Просто устала. Бороться с ним. С собой. С противоречиями, разрывающими душу напополам. Устала жить прошлым. Устала бояться. Его. Себя. Устала жалеть о чем-то безвозвратно ушедшем. Да и поздно…
Сильные руки словно пушинку подняли Оливию вверх и жаркие, сухие губы сомкнулись на ее устах. Одежда улетела прочь, сорванная в голодном порыве его нетерпеливого безумства.

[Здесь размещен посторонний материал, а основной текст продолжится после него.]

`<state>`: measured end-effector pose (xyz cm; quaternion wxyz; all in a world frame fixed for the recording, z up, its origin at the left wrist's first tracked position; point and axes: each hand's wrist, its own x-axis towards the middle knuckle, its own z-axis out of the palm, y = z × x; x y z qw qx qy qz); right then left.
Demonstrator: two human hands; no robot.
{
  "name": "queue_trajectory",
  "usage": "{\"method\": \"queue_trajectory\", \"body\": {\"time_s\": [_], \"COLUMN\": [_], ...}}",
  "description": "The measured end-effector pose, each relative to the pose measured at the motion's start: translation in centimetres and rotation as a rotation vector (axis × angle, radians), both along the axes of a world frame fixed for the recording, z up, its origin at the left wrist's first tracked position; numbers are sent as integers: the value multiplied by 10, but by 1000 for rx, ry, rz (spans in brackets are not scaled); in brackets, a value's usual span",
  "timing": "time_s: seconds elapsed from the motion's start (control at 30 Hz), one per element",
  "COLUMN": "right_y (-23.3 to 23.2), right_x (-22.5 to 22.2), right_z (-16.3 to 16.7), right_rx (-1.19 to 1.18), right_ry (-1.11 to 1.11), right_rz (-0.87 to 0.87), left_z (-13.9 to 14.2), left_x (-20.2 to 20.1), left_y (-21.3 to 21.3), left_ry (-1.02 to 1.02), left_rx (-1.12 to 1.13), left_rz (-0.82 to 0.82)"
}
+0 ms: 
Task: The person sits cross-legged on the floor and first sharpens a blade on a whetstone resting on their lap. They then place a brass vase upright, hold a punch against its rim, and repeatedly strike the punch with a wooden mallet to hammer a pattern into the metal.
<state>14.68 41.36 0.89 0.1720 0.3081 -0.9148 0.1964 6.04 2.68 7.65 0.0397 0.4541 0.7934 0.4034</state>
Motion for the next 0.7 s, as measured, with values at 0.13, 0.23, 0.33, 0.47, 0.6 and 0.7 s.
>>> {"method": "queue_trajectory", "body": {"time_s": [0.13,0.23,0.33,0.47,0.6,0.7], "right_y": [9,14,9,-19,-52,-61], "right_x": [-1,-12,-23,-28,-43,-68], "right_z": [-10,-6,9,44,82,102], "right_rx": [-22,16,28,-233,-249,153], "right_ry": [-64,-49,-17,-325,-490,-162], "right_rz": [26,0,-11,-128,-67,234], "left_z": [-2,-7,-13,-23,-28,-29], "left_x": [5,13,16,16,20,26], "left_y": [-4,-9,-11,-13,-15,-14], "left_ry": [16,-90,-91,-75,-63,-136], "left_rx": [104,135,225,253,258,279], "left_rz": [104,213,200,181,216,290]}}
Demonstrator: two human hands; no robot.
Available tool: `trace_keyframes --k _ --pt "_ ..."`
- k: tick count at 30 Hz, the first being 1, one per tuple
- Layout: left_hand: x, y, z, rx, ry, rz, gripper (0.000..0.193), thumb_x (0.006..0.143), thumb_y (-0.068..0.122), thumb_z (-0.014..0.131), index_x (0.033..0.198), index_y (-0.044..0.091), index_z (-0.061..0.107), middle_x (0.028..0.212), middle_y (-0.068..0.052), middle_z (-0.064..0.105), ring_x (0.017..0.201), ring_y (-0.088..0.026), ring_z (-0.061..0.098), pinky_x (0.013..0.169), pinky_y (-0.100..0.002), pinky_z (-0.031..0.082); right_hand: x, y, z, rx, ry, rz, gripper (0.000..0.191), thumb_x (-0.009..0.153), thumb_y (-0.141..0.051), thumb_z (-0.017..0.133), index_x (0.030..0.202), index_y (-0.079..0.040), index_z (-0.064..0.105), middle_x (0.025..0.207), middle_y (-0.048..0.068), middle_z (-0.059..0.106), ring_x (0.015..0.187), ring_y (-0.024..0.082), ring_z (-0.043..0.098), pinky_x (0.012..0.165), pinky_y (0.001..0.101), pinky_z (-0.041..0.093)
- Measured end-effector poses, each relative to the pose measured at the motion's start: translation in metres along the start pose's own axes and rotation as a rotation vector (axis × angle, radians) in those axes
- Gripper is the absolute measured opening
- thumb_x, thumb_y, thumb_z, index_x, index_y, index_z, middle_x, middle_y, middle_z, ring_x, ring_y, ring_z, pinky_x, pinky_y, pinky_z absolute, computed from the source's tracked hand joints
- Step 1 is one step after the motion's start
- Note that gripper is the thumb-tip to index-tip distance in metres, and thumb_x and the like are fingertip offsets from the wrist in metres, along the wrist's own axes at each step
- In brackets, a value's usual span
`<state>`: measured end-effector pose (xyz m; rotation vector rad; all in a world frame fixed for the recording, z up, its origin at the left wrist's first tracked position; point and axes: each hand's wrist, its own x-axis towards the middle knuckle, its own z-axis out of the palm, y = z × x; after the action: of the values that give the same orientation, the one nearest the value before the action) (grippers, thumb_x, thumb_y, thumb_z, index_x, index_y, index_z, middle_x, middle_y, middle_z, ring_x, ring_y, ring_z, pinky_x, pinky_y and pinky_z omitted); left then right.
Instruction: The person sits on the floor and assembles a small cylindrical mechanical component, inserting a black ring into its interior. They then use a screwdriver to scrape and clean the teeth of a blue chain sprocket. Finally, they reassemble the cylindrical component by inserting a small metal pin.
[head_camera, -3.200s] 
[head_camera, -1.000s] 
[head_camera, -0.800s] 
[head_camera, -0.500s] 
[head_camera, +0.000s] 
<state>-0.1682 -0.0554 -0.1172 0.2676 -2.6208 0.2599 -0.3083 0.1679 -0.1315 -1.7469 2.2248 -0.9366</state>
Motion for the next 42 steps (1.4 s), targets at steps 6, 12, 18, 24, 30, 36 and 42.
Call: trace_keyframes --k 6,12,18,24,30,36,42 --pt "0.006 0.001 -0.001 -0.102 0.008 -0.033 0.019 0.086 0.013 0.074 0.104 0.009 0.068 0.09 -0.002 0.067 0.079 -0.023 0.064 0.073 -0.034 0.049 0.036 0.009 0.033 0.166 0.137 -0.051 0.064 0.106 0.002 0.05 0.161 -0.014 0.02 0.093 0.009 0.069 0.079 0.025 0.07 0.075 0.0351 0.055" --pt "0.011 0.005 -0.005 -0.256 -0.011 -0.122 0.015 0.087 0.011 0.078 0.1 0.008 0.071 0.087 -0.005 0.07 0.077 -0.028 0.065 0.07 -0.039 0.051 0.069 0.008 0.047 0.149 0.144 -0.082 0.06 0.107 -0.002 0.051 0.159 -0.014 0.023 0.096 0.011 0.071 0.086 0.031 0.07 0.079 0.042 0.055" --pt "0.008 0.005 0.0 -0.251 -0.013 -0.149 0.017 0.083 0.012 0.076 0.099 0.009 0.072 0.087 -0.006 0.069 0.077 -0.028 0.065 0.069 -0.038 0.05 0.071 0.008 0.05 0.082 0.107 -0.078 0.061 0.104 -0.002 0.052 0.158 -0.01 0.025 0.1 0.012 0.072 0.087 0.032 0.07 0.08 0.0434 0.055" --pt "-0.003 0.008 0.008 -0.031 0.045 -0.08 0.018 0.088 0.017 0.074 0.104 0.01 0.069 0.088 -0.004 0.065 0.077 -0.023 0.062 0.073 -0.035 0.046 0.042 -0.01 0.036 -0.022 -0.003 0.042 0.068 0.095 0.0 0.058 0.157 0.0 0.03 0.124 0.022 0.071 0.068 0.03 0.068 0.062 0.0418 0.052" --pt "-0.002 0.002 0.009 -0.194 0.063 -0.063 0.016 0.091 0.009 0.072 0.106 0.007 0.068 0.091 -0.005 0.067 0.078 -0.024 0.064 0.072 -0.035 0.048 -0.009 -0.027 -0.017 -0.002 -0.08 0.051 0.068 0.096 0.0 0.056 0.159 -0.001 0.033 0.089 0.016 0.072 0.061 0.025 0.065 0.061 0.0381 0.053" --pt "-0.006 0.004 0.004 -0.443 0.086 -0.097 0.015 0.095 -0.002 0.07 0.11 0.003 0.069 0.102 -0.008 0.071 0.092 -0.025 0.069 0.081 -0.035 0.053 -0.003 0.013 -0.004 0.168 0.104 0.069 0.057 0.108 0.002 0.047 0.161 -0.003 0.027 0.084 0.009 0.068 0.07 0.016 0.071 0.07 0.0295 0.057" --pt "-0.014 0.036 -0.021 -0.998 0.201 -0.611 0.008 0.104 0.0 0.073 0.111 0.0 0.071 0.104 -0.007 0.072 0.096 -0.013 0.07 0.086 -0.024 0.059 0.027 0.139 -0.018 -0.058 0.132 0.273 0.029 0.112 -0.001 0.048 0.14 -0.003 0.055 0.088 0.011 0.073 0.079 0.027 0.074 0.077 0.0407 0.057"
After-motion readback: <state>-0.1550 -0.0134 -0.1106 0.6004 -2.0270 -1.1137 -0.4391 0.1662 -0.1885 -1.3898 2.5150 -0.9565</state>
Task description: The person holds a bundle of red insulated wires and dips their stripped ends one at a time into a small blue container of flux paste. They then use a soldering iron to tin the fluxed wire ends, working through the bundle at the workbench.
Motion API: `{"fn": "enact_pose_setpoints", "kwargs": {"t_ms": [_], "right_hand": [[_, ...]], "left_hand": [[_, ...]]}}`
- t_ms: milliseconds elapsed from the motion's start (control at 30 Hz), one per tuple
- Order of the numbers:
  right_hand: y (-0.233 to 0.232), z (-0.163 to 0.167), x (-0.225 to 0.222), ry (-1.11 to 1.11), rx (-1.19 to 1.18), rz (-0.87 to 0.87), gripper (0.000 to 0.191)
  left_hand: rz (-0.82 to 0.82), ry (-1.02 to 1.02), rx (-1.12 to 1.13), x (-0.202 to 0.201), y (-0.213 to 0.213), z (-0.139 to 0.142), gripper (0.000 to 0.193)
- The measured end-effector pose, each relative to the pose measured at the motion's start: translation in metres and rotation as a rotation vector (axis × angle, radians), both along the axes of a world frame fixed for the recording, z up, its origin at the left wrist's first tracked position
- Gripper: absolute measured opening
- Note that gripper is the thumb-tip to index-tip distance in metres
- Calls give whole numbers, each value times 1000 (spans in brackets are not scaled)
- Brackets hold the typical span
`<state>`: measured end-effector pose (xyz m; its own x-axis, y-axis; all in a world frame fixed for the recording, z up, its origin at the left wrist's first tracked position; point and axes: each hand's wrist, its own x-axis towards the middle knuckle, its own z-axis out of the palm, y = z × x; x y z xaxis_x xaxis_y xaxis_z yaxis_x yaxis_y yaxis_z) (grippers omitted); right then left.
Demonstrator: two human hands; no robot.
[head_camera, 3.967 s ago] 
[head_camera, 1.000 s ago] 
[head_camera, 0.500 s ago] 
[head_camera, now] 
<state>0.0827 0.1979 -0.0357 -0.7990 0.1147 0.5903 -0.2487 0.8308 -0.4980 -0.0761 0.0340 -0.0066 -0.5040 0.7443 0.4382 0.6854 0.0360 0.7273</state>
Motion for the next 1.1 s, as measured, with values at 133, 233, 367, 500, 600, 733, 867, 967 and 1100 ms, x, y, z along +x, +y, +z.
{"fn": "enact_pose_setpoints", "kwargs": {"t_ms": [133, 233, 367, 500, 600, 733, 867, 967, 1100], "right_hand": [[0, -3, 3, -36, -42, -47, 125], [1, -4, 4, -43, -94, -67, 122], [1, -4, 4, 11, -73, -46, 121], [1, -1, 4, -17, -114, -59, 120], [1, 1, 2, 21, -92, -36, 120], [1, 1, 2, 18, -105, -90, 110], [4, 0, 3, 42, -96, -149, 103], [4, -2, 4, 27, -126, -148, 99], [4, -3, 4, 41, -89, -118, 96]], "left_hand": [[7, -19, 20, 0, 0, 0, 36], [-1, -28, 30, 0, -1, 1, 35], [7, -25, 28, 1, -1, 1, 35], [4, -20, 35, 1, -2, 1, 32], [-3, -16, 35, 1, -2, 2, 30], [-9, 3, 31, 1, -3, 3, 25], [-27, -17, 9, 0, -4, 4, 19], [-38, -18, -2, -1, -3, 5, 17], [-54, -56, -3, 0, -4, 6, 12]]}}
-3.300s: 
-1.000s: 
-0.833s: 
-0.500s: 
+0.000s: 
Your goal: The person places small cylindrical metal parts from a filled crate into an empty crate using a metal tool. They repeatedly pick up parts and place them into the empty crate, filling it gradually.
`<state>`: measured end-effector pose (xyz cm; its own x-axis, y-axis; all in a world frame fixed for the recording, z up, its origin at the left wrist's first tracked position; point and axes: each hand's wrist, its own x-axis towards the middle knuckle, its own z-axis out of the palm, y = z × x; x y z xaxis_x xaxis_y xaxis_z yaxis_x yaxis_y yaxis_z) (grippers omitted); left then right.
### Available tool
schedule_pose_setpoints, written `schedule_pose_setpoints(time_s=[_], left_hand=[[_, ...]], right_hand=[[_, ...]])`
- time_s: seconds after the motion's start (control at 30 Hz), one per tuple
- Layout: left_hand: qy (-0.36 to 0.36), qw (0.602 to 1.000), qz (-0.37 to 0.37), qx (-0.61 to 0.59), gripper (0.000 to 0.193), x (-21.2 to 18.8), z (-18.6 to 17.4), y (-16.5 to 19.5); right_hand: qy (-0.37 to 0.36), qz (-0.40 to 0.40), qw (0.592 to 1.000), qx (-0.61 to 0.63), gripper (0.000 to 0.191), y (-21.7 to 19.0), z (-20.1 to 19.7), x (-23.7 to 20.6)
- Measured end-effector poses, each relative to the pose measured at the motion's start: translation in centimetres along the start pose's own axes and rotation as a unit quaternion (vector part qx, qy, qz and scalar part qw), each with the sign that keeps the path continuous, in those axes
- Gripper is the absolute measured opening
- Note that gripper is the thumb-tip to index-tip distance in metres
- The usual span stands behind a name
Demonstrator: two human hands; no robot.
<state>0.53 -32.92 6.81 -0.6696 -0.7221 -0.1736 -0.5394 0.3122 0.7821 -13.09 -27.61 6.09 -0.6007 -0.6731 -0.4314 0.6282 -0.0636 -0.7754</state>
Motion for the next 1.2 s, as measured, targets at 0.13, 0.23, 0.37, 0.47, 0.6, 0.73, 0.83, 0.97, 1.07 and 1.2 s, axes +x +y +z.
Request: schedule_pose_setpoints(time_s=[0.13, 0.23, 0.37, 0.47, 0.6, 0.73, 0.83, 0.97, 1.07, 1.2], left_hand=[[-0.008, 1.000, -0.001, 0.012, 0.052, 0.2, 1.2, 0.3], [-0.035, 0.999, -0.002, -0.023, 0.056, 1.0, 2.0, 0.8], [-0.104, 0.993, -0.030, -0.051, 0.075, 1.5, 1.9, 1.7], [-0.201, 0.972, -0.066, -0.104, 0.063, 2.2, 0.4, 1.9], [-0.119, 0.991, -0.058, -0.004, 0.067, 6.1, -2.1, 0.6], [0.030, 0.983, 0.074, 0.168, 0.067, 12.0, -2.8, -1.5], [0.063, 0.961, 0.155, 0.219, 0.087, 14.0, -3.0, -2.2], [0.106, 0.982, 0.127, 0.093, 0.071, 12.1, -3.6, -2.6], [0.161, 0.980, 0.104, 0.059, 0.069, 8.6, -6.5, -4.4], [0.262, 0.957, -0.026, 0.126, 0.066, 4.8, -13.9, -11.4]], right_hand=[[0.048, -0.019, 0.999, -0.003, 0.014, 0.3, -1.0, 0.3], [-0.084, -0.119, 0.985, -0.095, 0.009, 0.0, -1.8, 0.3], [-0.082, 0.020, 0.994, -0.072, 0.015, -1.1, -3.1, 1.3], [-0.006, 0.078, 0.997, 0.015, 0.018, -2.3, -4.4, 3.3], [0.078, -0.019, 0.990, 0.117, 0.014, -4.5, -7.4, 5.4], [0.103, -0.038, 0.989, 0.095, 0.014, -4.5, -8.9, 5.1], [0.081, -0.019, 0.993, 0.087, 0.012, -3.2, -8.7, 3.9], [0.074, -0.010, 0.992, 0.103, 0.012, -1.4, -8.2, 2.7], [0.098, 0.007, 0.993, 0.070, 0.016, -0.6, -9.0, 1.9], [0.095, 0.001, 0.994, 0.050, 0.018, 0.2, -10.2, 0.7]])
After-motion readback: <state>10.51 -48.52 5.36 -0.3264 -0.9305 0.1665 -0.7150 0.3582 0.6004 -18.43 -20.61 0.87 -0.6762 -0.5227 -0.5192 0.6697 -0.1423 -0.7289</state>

Комната вспыхнула, как факел. Огненные лозы ручейками побежали по стенам, закручиваясь в узоры и рисунки, оранжевый вихрь обвил и подхватил страстно целующихся супругов, раскачивая на упругих волнах, словно в колыбели. Пылающая постель приняла в свои объятья их сплетающиеся тела, и в этом безудержном вихре стихии обнаженные и отбросившие самоконтроль мужчина и женщина танцевали свой завораживающий древний танец губ, рук и бессвязных слов.
Последние сомнения и уже ненужные проявления стыда утонули во всепоглощающей нежности его поцелуев, и Оливия таяла, зажатая в горячих объятьях мужа, как свечка, брошенная в огонь.
Отсветы огня теплой охрой ложились на светлую кожу охотницы, мягко обрисовывая красивые изгибы бедер, совершенную округлость груди, плоский живот, и Ястреб неторопливо оглаживал ладонями контур ее тела, словно скульптор, любующийся статуей, вышедшей из-под его резца.
Воздух плавился и горел, смешиваясь с запахом вереска и мяты, исходящим от ее волос. Касс пьянел от этого запаха. Шалел от восторга, касаясь жены губами и руками, и от того, с какой покорностью она позволяла ему это делать.
— Позови меня… — не отпуская взглядом, исступленно лаская ее тело, шептал он. — Позови, Лив, — тяжелые ладони ласково скользили по теплому бархату ее кожи, меняя тональность ее коротких вздохов на тягучие, гортанные стоны. Он играл на струнах ее распаленного тела, как на своей любимой скрипке: нежно, самозабвенно, одержимо, упрашивая, обещая, задавая нужный такт и ритм.
— Позови, — умолял он ее, рисуя языком влажные круги на ее груди, прокладывая губами теплые дорожки на подрагивающем животе, обжигая бесстыжими дерзкими поцелуями беззащитно раскрытые бедра, — Меня. Лив. Позови, — звучал чарующей музыкой его искушающий, как грех, голос, растекаясь по венам тягучей истомой, расползаясь по коже волной огненных мурашек.
Потерянная, ошеломленная и убаюканная медленными, восхитительными, сводящими с ума ласками, Оливия не могла произнести и слова, задыхаясь, ловила ртом липкий густой воздух, слыша сквозь пелену сладкого угара лишь соблазняющий, доводящий до состояния помешательства шепот. Обещающий блаженство, свободу, полет, освобождение от неутоленной жажды, терзающую ее ноющую и распаленную плоть невозможной чувственной пыткой.